Thomas McQueen (21 February 1929 – 10 February 2015) was a Scottish footballer who played as a goalkeeper in both the Scottish and English Football Leagues. He is the father of former Leeds United and Scotland defender Gordon McQueen.

Career
As a youth, McQueen was signed for Motherwell by former Scotland international George Stevenson. He made no first team appearances at the club and after short spells at Leith Athletic and Alloa Athletic, joined his local Junior side, Kilbirnie Ladeside. His four years at the club culminated in a victorious Scottish Junior Cup final appearance in 1952, with Ladeside defeating Camelon Juniors 1–0 in front of 69,959 supporters at Hampden Park. The Camelon side contained John Hansen, father of future Scotland internationalists Alan and John.

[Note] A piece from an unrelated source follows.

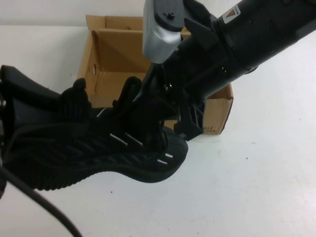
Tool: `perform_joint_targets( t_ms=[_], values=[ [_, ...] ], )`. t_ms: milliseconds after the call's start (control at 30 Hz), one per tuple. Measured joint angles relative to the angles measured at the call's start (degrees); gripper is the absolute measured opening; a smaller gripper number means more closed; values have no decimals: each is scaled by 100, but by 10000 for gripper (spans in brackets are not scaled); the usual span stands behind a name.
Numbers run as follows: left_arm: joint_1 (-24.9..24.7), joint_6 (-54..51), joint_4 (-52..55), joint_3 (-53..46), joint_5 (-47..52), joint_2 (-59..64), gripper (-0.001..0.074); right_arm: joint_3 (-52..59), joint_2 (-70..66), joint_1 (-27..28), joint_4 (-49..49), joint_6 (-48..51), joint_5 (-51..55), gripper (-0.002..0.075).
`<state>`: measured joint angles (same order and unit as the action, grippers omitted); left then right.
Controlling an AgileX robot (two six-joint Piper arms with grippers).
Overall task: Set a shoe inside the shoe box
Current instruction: Place the shoe in the shoe box
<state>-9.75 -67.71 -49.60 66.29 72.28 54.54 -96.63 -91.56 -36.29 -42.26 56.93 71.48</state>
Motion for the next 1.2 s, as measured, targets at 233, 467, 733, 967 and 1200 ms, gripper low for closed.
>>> perform_joint_targets(
  t_ms=[233, 467, 733, 967, 1200],
  values=[
    [0, 874, 9, 22, -200, 0, 526, 2, -10, -14, 904, -622, 22, 29],
    [0, 1922, 462, 22, -1293, 0, 573, -69, -110, -14, 1959, -1358, -5, 24],
    [0, 4056, 2793, 22, -1718, 0, 69, -1795, -1173, 197, 2761, -1852, 147, 23],
    [0, 4505, 3131, 22, -1486, 0, 7, -3976, -2598, 583, 2851, -1877, 147, 23],
    [0, 4621, 3135, 22, -1415, 0, 3, -5293, -3931, 757, 3182, -1620, 147, 23]
  ],
)
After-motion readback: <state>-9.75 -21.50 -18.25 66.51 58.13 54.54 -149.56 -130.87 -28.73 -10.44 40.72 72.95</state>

McQueen's success earned him a move to reigning Scottish League champions Hibernian, but he was unable to dislodge incumbent goalkeeper Tommy Younger and made only three league appearances for the Edinburgh side. He moved on to Queen of the South in 1953 before joining the large Scots colony at Accrington Stanley under manager Walter Galbraith. McQueen made eighty appearances for Accrington and his renowned long kicking became a tactic in the club's most successful era. Returning to Scotland, McQueen played out his career with East Fife, Berwick Rangers and Stranraer.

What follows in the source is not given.